* _Problem description_:
Give the records again. Keep them exact and leave out the images.

* _Records supplied_:
=-=-=

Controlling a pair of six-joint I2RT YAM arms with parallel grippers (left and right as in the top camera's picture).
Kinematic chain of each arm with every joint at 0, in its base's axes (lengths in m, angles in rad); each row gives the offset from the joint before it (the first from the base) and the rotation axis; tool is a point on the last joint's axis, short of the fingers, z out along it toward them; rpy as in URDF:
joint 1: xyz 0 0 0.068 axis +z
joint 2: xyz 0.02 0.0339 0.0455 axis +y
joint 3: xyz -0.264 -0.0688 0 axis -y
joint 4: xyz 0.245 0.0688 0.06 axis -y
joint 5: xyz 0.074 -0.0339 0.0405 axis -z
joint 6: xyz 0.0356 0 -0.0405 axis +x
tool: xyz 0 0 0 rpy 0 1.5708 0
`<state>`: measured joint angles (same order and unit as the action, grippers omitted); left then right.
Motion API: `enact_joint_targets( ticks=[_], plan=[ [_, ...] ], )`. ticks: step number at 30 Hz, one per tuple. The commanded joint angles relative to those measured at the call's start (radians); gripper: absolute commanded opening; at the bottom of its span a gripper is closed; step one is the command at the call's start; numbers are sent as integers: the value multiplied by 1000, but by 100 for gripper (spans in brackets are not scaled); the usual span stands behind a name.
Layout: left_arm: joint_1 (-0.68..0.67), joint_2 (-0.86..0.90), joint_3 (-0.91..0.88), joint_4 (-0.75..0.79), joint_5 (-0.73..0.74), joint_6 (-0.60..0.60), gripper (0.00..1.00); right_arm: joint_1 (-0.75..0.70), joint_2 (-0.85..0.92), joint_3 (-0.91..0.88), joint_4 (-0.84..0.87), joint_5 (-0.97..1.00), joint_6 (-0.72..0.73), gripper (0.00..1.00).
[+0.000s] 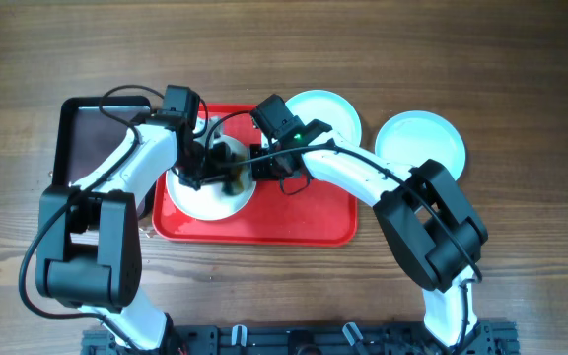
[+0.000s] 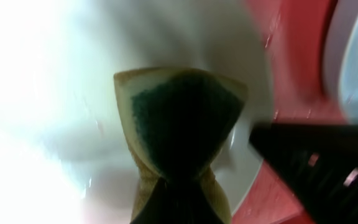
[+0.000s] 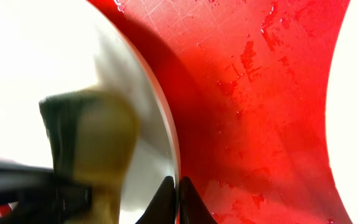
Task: Clean dirty plates on tray and stack at the side
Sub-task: 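Scrub the plate with the sponge in the left gripper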
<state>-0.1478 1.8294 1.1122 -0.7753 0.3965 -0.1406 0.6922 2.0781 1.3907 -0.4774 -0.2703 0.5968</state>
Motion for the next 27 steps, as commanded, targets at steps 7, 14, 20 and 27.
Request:
enact_joint_targets(
  ticks=[7,14,20,27],
  plan=[
    [2,11,10,-78,-304,-75,4,4,13,11,-2,-18,-33,4],
    [2,11,10,-126,-739,-532,4,4,13,11,-1,-21,-37,4],
    [-2,11,10,-24,-806,-631,4,4,13,11,-2,-21,-40,4],
    [-47,11,10,161,-549,-389,4,5,13,11,-2,-24,-47,4]
  ],
)
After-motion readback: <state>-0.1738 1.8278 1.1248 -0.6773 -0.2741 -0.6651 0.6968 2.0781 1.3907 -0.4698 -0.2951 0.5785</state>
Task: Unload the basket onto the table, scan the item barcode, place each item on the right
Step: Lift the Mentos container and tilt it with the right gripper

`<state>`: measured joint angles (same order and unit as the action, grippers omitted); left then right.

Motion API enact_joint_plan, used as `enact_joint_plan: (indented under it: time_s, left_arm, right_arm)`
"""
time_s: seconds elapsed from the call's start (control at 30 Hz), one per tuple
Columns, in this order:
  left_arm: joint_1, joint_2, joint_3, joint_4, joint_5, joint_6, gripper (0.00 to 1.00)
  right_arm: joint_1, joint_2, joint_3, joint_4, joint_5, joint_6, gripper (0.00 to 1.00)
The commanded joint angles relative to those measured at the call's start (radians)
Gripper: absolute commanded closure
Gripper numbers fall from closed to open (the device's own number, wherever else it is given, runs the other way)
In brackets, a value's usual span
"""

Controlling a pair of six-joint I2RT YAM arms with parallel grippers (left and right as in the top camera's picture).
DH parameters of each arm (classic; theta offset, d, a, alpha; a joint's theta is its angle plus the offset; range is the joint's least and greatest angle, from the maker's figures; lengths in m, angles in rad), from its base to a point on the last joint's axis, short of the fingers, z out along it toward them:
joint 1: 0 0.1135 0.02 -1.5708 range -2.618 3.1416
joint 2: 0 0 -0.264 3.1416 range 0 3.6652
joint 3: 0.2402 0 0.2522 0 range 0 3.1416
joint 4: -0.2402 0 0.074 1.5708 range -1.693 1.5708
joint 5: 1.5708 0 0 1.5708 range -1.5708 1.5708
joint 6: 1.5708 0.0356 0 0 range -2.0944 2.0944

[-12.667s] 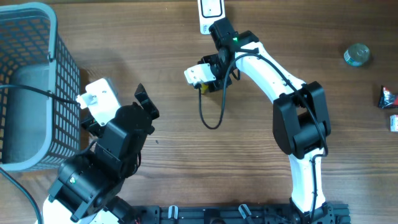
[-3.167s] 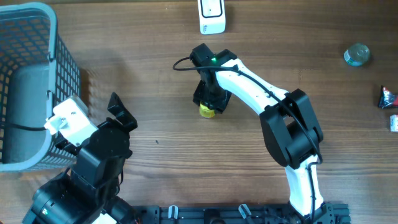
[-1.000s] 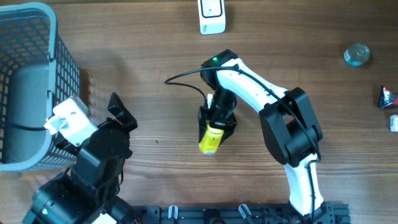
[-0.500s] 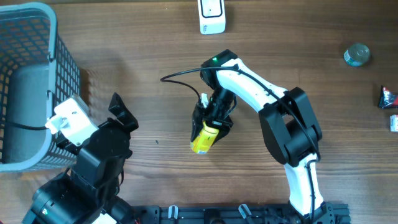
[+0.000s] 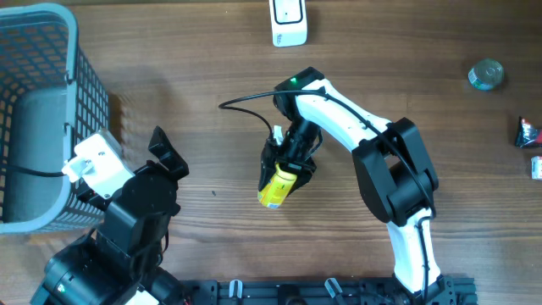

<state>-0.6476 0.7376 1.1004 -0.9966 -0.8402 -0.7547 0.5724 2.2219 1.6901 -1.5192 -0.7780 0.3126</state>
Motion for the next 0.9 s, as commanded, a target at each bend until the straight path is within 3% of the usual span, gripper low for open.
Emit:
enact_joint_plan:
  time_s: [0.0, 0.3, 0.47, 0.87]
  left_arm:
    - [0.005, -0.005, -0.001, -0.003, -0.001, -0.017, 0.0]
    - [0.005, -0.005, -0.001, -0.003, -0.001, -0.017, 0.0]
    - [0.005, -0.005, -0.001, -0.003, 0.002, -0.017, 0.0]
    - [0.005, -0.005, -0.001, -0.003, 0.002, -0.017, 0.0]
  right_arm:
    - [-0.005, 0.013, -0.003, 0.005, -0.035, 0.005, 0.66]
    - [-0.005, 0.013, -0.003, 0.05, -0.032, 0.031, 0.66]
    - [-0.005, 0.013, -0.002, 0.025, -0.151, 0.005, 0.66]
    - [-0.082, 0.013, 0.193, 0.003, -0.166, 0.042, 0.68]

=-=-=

* _Finished task_:
Controlling a pair of six-joint I2RT YAM arms with parallel grippers (left and right as in the top camera's picture).
Kinematic chain of each arm with every joint at 0, in its base's axes (lengths in m, angles in rad); each row gives the offset from the joint before it (the first from the base) and the rotation axis; tool is a point on the last joint's axis, short of the fingers, z out along it toward them; rpy as in URDF:
joint 1: xyz 0 0 0.068 axis +z
joint 2: xyz 0.02 0.0339 0.0455 axis +y
joint 3: xyz -0.264 -0.0688 0 axis -y
joint 4: xyz 0.245 0.0688 0.06 axis -y
joint 5: xyz 0.074 -0.0339 0.0405 axis -z
joint 6: xyz 0.0356 0 -0.0405 axis +x
tool: xyz 0 0 0 rpy 0 1.5708 0
`<state>`: measured joint angles (same order and unit as the action, grippers omitted); left then right.
Motion API: `enact_joint_targets( ticks=[_], plan=[ [_, ...] ], )`. ticks: step number at 30 Hz, one per tuple. The commanded joint angles relative to those measured at the call's start (radians); gripper: absolute commanded opening; at the bottom of its span a gripper is closed; step one is the command at the call's start; numbers are sent as integers: the value multiplied by 1000, but by 100 for gripper (spans in brackets are not scaled); the usual span stands behind a name.
Layout: left_arm: joint_1 (-0.68..0.67), joint_2 (-0.86..0.90), joint_3 (-0.91..0.88), joint_4 (-0.75..0.79), joint_5 (-0.73..0.74), joint_6 (-0.60..0.60), gripper (0.00..1.00); right_arm: joint_1 (-0.75..0.70), joint_2 (-0.85..0.92), joint_3 (-0.91..0.88), joint_4 (-0.84..0.87), joint_5 (-0.97..1.00), joint_6 (-0.72..0.73), gripper (0.00..1.00).
[+0.000s] 
[+0.000s] 
[+0.000s] 
Task: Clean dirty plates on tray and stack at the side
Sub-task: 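Scrub the plate with the sponge in the left gripper
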<state>-0.1478 1.8294 1.1122 -0.7753 0.3965 -0.1406 0.6922 2.0781 1.3907 -0.4774 -0.2703 0.5968</state>
Motion for the next 27 steps, as commanded, targets at steps 7, 14, 20 and 27.
Request:
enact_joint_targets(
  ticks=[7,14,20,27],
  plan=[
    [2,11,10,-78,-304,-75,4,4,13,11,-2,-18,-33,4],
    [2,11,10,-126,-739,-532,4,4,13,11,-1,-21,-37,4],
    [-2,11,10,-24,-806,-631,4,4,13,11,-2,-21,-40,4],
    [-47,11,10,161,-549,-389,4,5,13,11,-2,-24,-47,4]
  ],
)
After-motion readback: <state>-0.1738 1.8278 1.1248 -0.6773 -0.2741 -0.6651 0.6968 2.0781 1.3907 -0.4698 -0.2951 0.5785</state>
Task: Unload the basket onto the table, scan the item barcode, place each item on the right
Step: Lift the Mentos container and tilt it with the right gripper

`<state>`: measured joint angles (same order and unit as the action, grippers omitted); left then right.

Motion API enact_joint_plan, used as `enact_joint_plan: (indented under it: time_s, left_arm, right_arm)`
"""
time_s: seconds elapsed from the call's start (control at 30 Hz), one per tuple
Columns, in this order:
  left_arm: joint_1, joint_2, joint_3, joint_4, joint_5, joint_6, gripper (0.00 to 1.00)
  right_arm: joint_1, joint_2, joint_3, joint_4, joint_5, joint_6, gripper (0.00 to 1.00)
The commanded joint angles relative to those measured at the call's start (radians)
Gripper: absolute commanded closure
Gripper numbers fall from closed to open (the device's own number, wherever else it is given, runs the other way)
In brackets, a value's usual span
"""

Controlling a pair of six-joint I2RT YAM arms with parallel grippers (left and right as in the top camera's picture).
DH parameters of each arm (classic; theta offset, d, a, alpha; a joint's theta is its angle plus the offset; range is the joint's least and greatest angle, from the maker's figures; lengths in m, angles in rad), from its base to a point on the last joint's axis, short of the fingers, z out along it toward them:
joint 1: 0 0.1135 0.02 -1.5708 range -2.618 3.1416
joint 2: 0 0 -0.264 3.1416 range 0 3.6652
joint 3: 0.2402 0 0.2522 0 range 0 3.1416
joint 4: -0.2402 0 0.074 1.5708 range -1.693 1.5708
joint 5: 1.5708 0 0 1.5708 range -1.5708 1.5708
joint 6: 1.5708 0.0356 0 0 range -2.0944 2.0944

[-12.667s] 
[-3.167s] 
[-1.000s] 
[-0.500s] 
[+0.000s] 

<state>-0.6476 0.7376 1.1004 -0.9966 -0.8402 -0.7547 0.5724 2.2219 1.6901 -1.5192 -0.7780 0.3126</state>
Motion for the next 0.9 s, as commanded, a target at each bend until the straight path is within 3% of the usual span, gripper low for open.
Emit:
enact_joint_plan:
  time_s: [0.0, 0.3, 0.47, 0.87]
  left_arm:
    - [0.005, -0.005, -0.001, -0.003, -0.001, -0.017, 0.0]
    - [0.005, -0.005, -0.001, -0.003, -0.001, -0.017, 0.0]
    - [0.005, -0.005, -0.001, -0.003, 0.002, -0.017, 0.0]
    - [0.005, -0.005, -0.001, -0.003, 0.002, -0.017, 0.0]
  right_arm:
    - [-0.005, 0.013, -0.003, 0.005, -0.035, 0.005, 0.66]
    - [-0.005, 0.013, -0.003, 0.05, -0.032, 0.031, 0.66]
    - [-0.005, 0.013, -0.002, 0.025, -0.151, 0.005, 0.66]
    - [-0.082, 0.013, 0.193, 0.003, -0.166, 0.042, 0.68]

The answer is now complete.